What to produce: What lines below contain the word "picture"? Please pull each one out.

Stored records:
BEGIN

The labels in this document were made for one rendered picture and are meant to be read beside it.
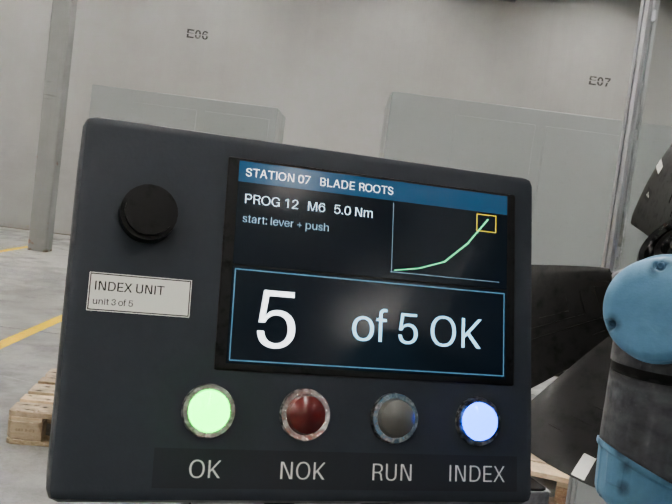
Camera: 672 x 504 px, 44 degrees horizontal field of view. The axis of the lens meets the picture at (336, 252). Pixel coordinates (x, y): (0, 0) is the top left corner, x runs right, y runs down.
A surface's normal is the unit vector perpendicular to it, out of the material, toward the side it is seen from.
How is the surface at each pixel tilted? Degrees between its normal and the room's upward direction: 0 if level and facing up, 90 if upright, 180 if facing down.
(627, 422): 90
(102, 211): 75
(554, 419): 52
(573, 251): 90
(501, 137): 90
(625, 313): 90
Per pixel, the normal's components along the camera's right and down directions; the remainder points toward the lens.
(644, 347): -0.58, -0.02
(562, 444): -0.35, -0.63
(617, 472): -0.80, -0.01
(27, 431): 0.11, 0.10
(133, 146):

END

Result of the task:
The labels in this document were made for one rendered picture and are meant to be read beside it.
Camera: 672 x 504 px, 44 degrees horizontal field of view. The axis of the lens meets the picture at (336, 252). Pixel coordinates (x, y): (0, 0) is the top left corner, x runs right, y runs down.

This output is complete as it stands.